#### About this exercise
Please output the data below exactly as given, starting at its first line and stopping after the line that contains "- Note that".

┏━━

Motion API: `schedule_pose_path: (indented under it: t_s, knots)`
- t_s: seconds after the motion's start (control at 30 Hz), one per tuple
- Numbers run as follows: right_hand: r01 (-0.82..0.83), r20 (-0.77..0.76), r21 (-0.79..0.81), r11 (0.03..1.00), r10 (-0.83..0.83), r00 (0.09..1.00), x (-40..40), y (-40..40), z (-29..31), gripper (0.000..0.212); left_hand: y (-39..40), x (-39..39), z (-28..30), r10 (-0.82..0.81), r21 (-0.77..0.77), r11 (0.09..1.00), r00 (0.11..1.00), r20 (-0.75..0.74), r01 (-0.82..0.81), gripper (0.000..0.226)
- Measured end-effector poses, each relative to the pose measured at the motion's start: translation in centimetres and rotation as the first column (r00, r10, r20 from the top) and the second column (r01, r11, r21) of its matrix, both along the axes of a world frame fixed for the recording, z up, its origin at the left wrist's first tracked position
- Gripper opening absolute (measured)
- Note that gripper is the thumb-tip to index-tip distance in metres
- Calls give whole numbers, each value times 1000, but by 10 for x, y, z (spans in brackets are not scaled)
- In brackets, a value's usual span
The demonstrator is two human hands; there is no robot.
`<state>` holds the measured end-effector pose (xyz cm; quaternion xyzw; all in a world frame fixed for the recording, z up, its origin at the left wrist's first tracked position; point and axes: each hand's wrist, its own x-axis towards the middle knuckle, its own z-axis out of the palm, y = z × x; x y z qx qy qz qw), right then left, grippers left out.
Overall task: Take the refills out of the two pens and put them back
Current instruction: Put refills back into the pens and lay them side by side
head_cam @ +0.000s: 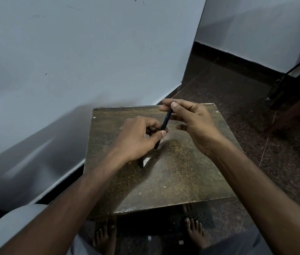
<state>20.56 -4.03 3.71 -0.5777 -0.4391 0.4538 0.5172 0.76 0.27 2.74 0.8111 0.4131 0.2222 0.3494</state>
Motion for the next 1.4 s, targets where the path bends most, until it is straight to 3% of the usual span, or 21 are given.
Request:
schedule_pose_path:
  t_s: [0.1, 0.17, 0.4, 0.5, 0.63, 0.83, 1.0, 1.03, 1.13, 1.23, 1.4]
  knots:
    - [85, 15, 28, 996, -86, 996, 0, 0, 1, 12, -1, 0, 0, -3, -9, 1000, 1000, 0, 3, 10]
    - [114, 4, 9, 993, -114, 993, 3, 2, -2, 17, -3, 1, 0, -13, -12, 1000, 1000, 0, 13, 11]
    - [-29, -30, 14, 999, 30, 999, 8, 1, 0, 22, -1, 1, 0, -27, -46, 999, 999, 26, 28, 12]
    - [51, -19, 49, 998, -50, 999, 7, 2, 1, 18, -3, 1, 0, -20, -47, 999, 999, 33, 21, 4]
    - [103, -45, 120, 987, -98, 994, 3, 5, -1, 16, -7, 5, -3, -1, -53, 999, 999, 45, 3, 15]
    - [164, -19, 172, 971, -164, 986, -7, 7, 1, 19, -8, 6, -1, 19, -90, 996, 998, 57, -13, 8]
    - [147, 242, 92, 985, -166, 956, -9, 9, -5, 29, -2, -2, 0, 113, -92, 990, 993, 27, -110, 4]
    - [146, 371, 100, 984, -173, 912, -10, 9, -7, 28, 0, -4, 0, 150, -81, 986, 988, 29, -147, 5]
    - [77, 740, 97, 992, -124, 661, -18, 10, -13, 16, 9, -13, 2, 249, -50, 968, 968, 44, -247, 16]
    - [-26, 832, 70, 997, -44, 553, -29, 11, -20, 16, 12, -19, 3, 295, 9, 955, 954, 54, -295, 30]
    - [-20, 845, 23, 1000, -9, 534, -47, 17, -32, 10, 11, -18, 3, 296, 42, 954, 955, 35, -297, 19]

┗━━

#### Exercise output
Motion API: `schedule_pose_path: (indented under it: t_s, knots)`
- t_s: seconds after the motion's start (control at 30 Hz), one per tuple
- Numbers run as follows: right_hand: r01 (-0.82..0.83), r20 (-0.77..0.76), r21 (-0.79..0.81), r11 (0.03..1.00), r10 (-0.83..0.83), r00 (0.09..1.00), x (-40..40), y (-40..40), z (-29..31), gripper (0.000..0.212); left_hand: y (-39..40), x (-39..39), z (-28..30), r10 (-0.82..0.81), r21 (-0.77..0.77), r11 (0.09..1.00), r00 (0.11..1.00), r20 (-0.75..0.74), r01 (-0.82..0.81), gripper (0.000..0.226)
- Measured end-effector poses, each relative to the pose measured at the motion's start: translation in centimetres and rotation as the first column (r00, r10, r20 from the top) and the second column (r01, r11, r21) of its matrix, both along the axes of a world frame fixed for the recording, z up, its origin at the left wrist's first tracked position
- Gripper opening absolute (measured)
- Note that gripper is the thumb-tip to index-tip distance in metres

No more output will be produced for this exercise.